• [DATA BELOW]:
---+---

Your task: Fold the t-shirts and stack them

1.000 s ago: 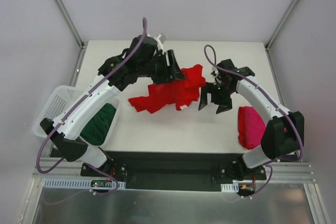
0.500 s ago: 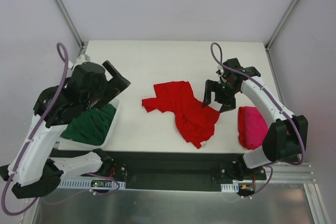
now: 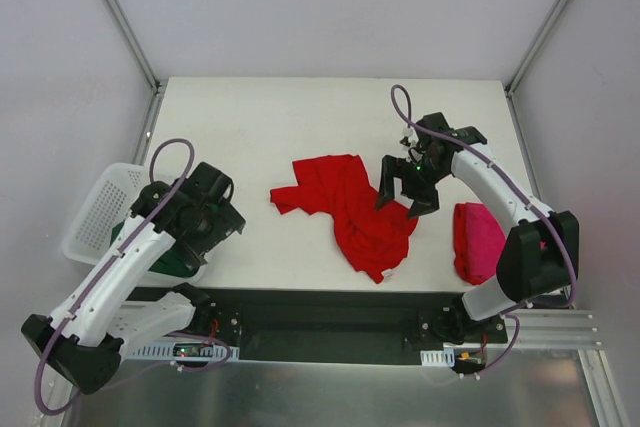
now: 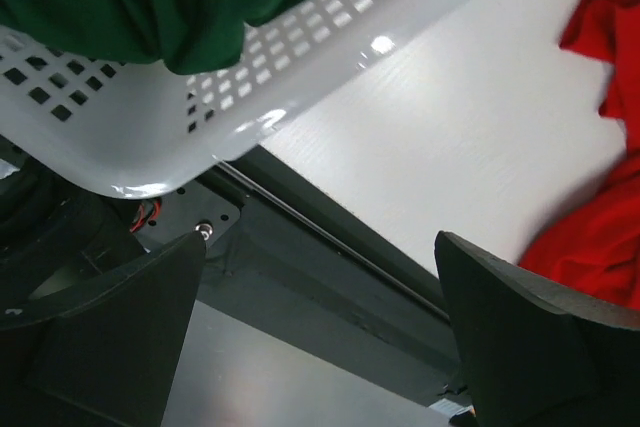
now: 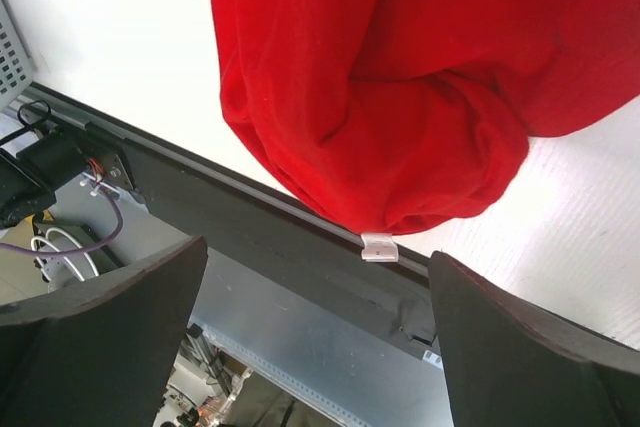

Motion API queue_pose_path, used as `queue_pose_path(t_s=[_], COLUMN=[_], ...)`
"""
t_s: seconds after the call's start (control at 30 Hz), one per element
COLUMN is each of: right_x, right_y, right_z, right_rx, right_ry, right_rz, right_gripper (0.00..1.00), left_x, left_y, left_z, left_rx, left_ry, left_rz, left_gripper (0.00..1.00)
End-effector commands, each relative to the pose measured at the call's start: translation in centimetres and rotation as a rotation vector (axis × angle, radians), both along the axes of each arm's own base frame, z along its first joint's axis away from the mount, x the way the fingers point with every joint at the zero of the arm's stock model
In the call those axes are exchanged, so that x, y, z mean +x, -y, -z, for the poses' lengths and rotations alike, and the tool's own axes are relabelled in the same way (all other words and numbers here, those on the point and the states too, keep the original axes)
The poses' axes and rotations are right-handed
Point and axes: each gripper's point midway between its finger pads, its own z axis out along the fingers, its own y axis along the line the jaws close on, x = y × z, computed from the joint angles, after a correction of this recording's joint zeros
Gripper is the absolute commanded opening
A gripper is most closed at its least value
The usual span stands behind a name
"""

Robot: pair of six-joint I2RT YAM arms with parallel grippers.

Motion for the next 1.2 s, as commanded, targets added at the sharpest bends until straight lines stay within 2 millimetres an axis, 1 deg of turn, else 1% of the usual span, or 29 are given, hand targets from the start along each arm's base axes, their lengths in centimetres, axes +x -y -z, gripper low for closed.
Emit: queue_pose_path(t_s=[0.0,0.03,0.07,0.1,0.17,0.2,0.27,0.3,0.33,0.37,0.43,0.47,0.53,0.57,0.63,0.83,0.87,0.9,0.93,0.97,1.0,1.03,1.07,1.1,1.13,1.17], right_x=[0.0,-0.2,-0.3,-0.4,-0.7,-0.8,-1.0,-1.0,-1.0,-1.1,-1.2,-1.2,-1.2,-1.3,-1.4,-1.6,-1.7,-1.7,-1.6,-1.6,-1.7,-1.6,-1.7,-1.7,-1.7,-1.8], right_y=[-1.3,-1.4,-1.4,-1.5,-1.5,-1.5,-1.5,-1.4,-1.4,-1.4,-1.4,-1.4,-1.4,-1.3,-1.3,-1.1,-1.1,-1.1,-1.1,-1.1,-1.2,-1.1,-1.1,-1.1,-1.0,-1.0], right_z=[-1.3,-1.2,-1.2,-1.2,-1.1,-1.1,-1.0,-1.1,-1.1,-1.0,-1.1,-1.2,-1.2,-1.1,-1.1,-0.8,-0.7,-0.7,-0.7,-0.6,-0.6,-0.6,-0.5,-0.5,-0.5,-0.5], right_rx=[0.053,0.055,0.056,0.06,0.062,0.061,0.062,0.065,0.063,0.065,0.067,0.069,0.07,0.068,0.068,0.064,0.062,0.062,0.063,0.061,0.062,0.06,0.061,0.057,0.057,0.057], right_ry=[0.026,0.021,0.021,0.02,0.019,0.018,0.02,0.023,0.025,0.025,0.023,0.028,0.033,0.032,0.034,0.03,0.024,0.026,0.027,0.024,0.024,0.024,0.02,0.023,0.022,0.021], right_rz=[-0.047,-0.054,-0.056,-0.059,-0.068,-0.07,-0.077,-0.077,-0.078,-0.08,-0.082,-0.081,-0.085,-0.085,-0.087,-0.09,-0.089,-0.091,-0.089,-0.089,-0.091,-0.09,-0.091,-0.091,-0.088,-0.09], right_gripper=[0.96,0.96,0.96,0.96,0.96,0.96,0.96,0.96,0.96,0.96,0.96,0.96,0.96,0.96,0.96,0.96,0.96,0.96,0.96,0.96,0.96,0.96,0.96,0.96,0.96,0.96], left_x=[-2.0,-1.6,-0.4,0.1,1.5,2.5,4.1,5.0,5.9,6.5,7.8,8.3,9.2,9.5,10.2,10.9,11.1,11.2,11.7,12.1,12.5,13.8,14.4,15.2,17.2,18.4], left_y=[-1.7,-2.1,-2.0,-2.0,-2.0,-1.8,-1.4,-1.2,-1.0,-0.9,-0.8,-0.9,-1.2,-1.2,-1.4,-2.1,-2.0,-1.9,-1.8,-1.9,-1.8,-1.7,-1.6,-1.6,-1.5,-1.1], left_z=[1.5,1.9,2.0,2.4,2.7,3.2,3.1,3.6,3.4,3.9,3.8,4.3,4.2,4.6,4.7,6.3,6.9,7.2,7.3,7.8,7.9,7.3,7.5,7.1,5.9,6.0], left_rx=[0.0,-0.01,-0.023,-0.026,-0.049,-0.051,-0.061,-0.053,-0.054,-0.046,-0.037,-0.022,-0.001,0.004,0.009,-0.008,-0.016,-0.032,-0.036,-0.034,-0.034,-0.034,-0.032,-0.026,-0.02,-0.024], left_ry=[-0.165,-0.172,-0.144,-0.172,-0.177,-0.199,-0.197,-0.222,-0.216,-0.251,-0.247,-0.276,-0.28,-0.3,-0.306,-0.382,-0.401,-0.413,-0.408,-0.428,-0.427,-0.4,-0.404,-0.389,-0.33,-0.322], left_rz=[0.007,-0.018,-0.02,0.004,-0.003,0.014,0.041,0.067,0.083,0.094,0.139,0.155,0.193,0.202,0.221,0.263,0.271,0.289,0.298,0.303,0.318,0.323,0.327,0.331,0.332,0.343], left_gripper=[0.99,0.99,0.99,0.99,0.99,0.99,0.99,0.99,0.99,0.99,0.99,0.99,0.99,0.99,0.99,0.99,0.99,0.95,0.75,0.54,0.01,0.0,0.0,0.0,0.0,0.0])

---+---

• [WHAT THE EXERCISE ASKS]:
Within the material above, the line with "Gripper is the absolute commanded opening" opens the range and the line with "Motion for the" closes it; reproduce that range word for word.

• [REPLY]:
Gripper is the absolute commanded opening
A gripper is most closed at its least value
The usual span stands behind a name
"""

Robot: pair of six-joint I2RT YAM arms with parallel grippers.

Motion for the next 1.2 s, as commanded, targets added at the sharpest bends until straight lines stay within 2 millimetres an axis, 1 deg of turn, else 1% of the usual span, or 29 are given, hand targets from the start along each arm's base axes, their lengths in centimetres, axes +x -y -z, gripper low for closed.

The exercise has been answered in full.